New AI-Linked Sodium Batteries Now Possible, Claim Indian Scientists
A team of researchers from IKST (Indo-Korea Science and Technology Center, Bangalore) and RISE (Research Institute for Sustainable Energy, under TCG-CREST Calcutta), have claimed they have developed a unique deep-learning tool that can accurately predict the operating voltage of battery materials.
"This will pave the way for large scale manufacturing and commercial use of next-generation sodium-ion batteries," scientist G.P Das told Eurasia Review, referring to a new study published in a top research journal, "Small Methods," by him and co-author S. Bhattacharjee.
Lithium-ion batteries dominate today's electronics and electric vehicles, but Lithium is relatively scarce and expensive, said Das.
By contrast, he said sodium is abundant and cheap.
Das said the problem so far has been about finding sodium-based cathode materials that are stable, high-voltage and longlasting has been slow and costly.
"As illustrated in a comparative graphic published in our paper, Na-ion batteries promise lower cost but currently lag Li-ion in energy density," said Das. "To tackle this, our team trained a deep neural network on more than 4,300 battery materials from the Materials Project database, encoding each material with hundreds of chemically and physically meaningful descriptors."

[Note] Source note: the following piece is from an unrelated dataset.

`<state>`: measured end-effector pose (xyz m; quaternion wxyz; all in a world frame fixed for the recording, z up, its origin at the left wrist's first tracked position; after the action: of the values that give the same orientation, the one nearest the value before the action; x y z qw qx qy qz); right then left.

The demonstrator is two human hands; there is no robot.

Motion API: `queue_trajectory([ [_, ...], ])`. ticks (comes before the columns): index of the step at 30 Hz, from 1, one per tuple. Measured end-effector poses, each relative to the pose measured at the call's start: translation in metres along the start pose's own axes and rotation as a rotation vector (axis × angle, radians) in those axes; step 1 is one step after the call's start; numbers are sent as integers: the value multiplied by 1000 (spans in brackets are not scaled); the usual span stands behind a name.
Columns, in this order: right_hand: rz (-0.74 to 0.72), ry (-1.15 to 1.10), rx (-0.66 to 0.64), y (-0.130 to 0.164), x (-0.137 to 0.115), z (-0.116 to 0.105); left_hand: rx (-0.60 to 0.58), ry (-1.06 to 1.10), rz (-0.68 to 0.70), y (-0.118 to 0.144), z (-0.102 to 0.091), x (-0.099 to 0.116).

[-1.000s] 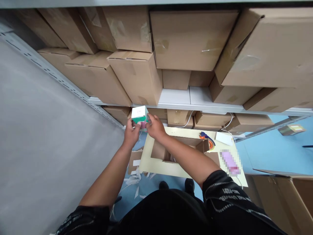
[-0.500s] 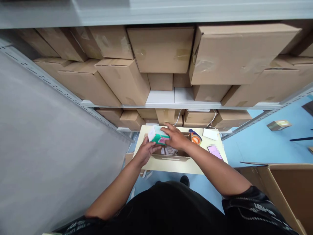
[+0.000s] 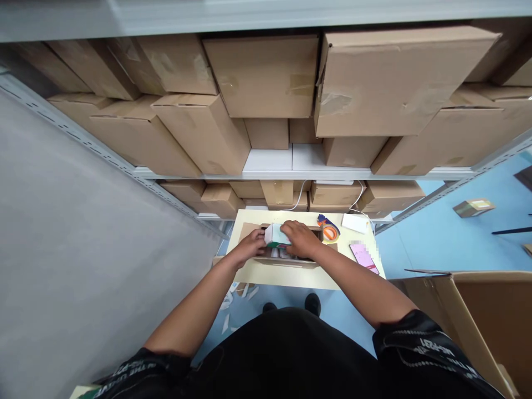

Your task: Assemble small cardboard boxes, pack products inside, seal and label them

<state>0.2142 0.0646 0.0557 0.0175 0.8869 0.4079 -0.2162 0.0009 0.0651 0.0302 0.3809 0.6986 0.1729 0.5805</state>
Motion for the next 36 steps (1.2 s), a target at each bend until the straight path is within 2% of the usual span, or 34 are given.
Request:
queue_trajectory([
  [4,-79,150,-2,7,-10,-8,-52,-131,236,2,-2,5],
  [8,-91,176,-81,10,-15,-11,-46,-217,341,-2,-9,4],
  [12,-90,152,-167,6,-13,-2,-11,-379,402,-9,-11,5],
  [16,-95,147,-189,0,-10,7,51,-562,437,-19,-7,7],
  [22,-70,86,-158,2,-4,9,59,-678,602,-25,-4,11],
  [27,124,88,-151,32,17,1,47,-652,571,-27,-14,12],
  [30,171,114,-191,48,27,0,38,-653,529,-34,-22,9],
  [34,191,171,-275,48,26,4,40,-703,495,-47,-25,7],
  [36,204,209,-330,42,24,7,43,-816,484,-52,-21,9],
])
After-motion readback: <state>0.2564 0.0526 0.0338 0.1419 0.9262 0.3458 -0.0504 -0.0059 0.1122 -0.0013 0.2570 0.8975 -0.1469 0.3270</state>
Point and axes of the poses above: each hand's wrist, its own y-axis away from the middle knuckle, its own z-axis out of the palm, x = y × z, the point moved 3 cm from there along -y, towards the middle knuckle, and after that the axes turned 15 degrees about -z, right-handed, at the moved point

The AI model can then "guess" the average voltage of a new battery compound in a fraction of a second—without running time-consuming quantum-mechanical simulations, says the study. It says that the model reaches a mean absolute error of just 0.24 volts on unseen data, outperforming several earlier machine-learning approaches.
The researchers went a step further and used the model as a design engine. Focusing on technologically important layered oxide cathodes for sodium-ion batteries, they proposed a series of new O3- and P2-type NaMO₂ compositions (where M is a mixture of transition metals) with promising voltages and satisfactory estimated stability.
For two representative candidates, the voltages predicted by the AI agreed with full density-functional-theory (DFT) calculations to within about 1–2%, and with experimental data for known commercial materials to within roughly 0.05 volts on average.
By combining high-throughput data, machine learning and selective DFT checks, the work offers an efficient "screen-then-validate" workflow that can drastically cut the time and cost needed to identify viable cathode materials.
Scientists S. Bhattacharjee and G.P. Das argue that "such AI-guided design will be critical for bringing about effective sodium-ion batteries.
"This will be seen as a strong, low-cost complement to lithium-ion technology. We envisage the large-scale use of sodium batteries in grid storage, electric mobility and renewable energy integration."
The two scientists are optimistic about the early commercial use of their discovery. "It will have a huge impact in the commercial battery market," said G.P Das.